Or is the argument that even though this is worse it's so useful we might really want to do it anyway?

If there's anything I said that made you think otherwise, let me know: I would like to amend that so no-one else thinks I could possibly mean that. The initially recommended (unless you can do otherwise) approach in the blog post is clearly "tag at the end" and every other approach also validates first. If you're referring to ObjectHash: like I said, it's a very niche application, I don't expect people to use it, and yeah, it enables new use cases.

(I expect you'd still really be authenticating the ObjectHash somehow -- e.g. by sending it over TLS -- but that's out of scope for ObjectHash itself.)

"I don't expect people to use it" just seems like the sort of awful excuse you'd usually be jumping on people for. It's like someone built a github project with a bunch of crypto red flags to check whether their new "Search github for projects with crypto red flags" idea works.

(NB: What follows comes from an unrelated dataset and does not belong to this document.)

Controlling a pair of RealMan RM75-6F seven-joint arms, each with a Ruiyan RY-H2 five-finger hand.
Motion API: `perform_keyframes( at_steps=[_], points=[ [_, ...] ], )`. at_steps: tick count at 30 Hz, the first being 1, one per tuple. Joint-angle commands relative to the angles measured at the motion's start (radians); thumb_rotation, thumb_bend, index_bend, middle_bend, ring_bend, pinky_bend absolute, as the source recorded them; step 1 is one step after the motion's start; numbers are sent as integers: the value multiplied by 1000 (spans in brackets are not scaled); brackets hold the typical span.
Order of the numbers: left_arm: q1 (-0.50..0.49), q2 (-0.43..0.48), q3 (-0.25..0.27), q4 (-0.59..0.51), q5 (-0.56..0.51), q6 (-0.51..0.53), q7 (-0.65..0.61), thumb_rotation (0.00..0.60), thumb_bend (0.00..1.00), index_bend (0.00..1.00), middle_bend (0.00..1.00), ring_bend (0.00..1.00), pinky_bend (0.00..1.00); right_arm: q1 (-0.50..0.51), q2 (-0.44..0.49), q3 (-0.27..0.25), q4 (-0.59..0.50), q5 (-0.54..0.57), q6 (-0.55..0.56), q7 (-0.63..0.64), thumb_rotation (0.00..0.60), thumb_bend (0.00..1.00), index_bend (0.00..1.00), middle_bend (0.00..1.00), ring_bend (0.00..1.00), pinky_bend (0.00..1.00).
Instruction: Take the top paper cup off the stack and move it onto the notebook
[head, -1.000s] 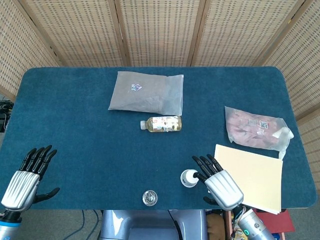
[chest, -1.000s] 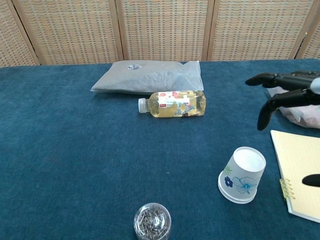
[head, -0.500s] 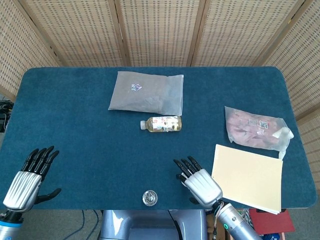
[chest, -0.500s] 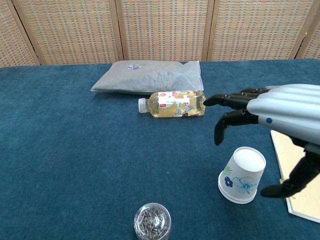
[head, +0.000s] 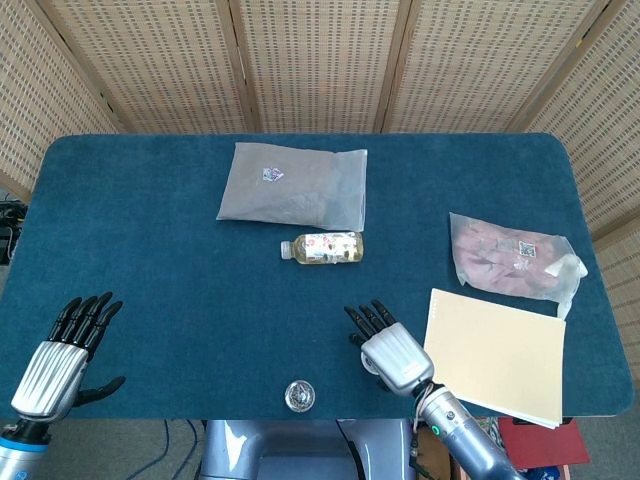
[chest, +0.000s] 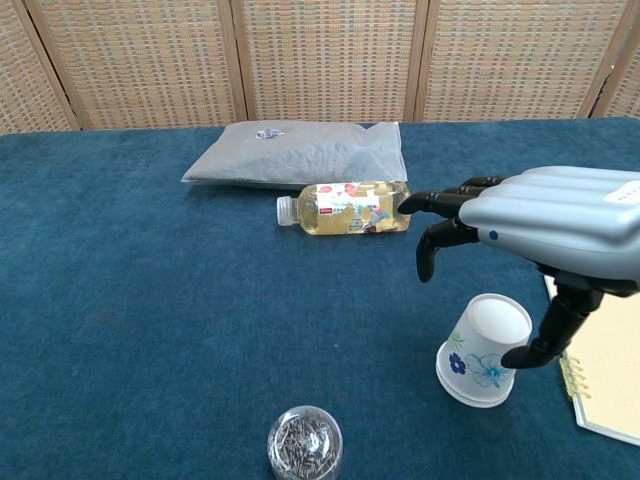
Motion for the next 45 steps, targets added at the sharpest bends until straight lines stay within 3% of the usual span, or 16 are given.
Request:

Don't get me wrong, it's clever, and I like clever. But I have learned in cryptography to only accept clever when it is clearly in the service of a specific pre-identified goal, and not just for its own sake. Isn't that normally a philosophy you'd subscribe to? What's the _pre-identified goal_ for this thing?

While we're here, another red flag. Mentioning Certificate Transparency as a model for some other X Transparency. Certificate Transparency isn't a model for anything. People have been saying to themselves almost from the dawn of CT "Oooh, this is clever, I should do the same for X" and it's always a bad idea. Someone might need a Merkle Tree. I'd argue they shouldn't use ObjectHash anyway. But the chance they need all the other paraphernalia from CT? Basically non-existent.

I think it was pretty clear, by calling it a specific niche that ObjectHash does a good job of exploring, that I am not making a recommendation.